I am not, of course, suggesting that we should seek out and welcome suffering because it makes the fellowship of loving care possible - that would be perverse. Unrelieved and prolonged suffering remains a terrible affliction no matter how devoted the care and we should use all the techniques of modem palliative medicine to try to diminish it.

Given, however, that suffering is inevitable, it would be a humanly finer thing to respond to it by joining in fellowship with the patient and offering him or her our devoted and loving care, than to give in to the temptation to relieve it by killing.

Key statements from the Pope's 'Gospel of Life' encyclical

Pope John Paul II's encyclical 'Evangelium Vitae' was issued in March 1995. It contains clear statements of the Church's teaching against abortion and euthanasia.

"Therefore, by the authority which Christ conferred upon Peter and his Successors, and in communion with the Bishops of the Catholic Church, I confirm that the direct and voluntary killing of an innocent human being is always gravely immoral. This doctrine, based upon that unwritten law which man, in the light of reason, finds in his own heart (cf. Rom 2:14-15), is reaffirmed by the Sacred Scripture, transmitted by the Tradition of the Church and taught by the ordinary and universal Magisterium."

"Given such unanimity in the doctrinal and disciplinary tradition of the Church, Paul VI was able to declare that this tradition is unchanged and unchangeable.
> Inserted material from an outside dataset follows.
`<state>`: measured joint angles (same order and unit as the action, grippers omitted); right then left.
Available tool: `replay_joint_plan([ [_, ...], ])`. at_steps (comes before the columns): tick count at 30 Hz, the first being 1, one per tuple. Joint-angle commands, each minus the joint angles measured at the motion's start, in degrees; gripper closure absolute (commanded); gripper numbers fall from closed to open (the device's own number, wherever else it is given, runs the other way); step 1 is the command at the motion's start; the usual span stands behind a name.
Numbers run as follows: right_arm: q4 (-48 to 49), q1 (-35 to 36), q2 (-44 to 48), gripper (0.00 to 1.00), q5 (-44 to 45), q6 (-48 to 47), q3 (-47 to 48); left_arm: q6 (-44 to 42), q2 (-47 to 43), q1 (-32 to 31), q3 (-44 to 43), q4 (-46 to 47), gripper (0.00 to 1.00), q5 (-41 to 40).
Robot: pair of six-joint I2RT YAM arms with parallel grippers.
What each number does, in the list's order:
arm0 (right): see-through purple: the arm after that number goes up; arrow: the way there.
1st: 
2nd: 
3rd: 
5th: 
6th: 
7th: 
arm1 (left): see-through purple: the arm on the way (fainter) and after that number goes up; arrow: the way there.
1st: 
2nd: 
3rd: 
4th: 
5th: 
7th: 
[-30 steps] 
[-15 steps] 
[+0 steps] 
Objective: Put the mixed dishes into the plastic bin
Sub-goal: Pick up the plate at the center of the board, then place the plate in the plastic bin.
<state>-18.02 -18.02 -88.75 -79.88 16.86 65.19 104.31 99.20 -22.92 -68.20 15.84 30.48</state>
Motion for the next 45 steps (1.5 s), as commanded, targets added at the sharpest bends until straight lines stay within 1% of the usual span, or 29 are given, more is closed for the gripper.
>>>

Therefore, by the authority which Christ conferred upon Peter and his Successors, in communion with the Bishops - who on various occasions have condemned abortion and who in the aforementioned consultation, albeit dispersed throughout the world, have shown unanimous agreement concerning this doctrine - I declare that direct abortion, that is, abortion willed as an end or as a means, always constitutes a grave moral disorder, since it is the deliberate killing of an innocent human being. This doctrine is based upon the natural law and upon the written Word of God, is transmitted by the Church's Tradition and taught by the ordinary and universal Magisterium."

"Taking into account these distinctions, in harmony with the Magisterium of my Predecessors and in communion with the Bishops of the Catholic Church, I confirm that euthanasia is a grave violation of the law of God, since it is the deliberate and morally unacceptable killing of a human person. This doctrine is based upon the natural law and upon the written Word of God, is transmitted by the Church's Tradition and taught by the ordinary and universal Magisterium."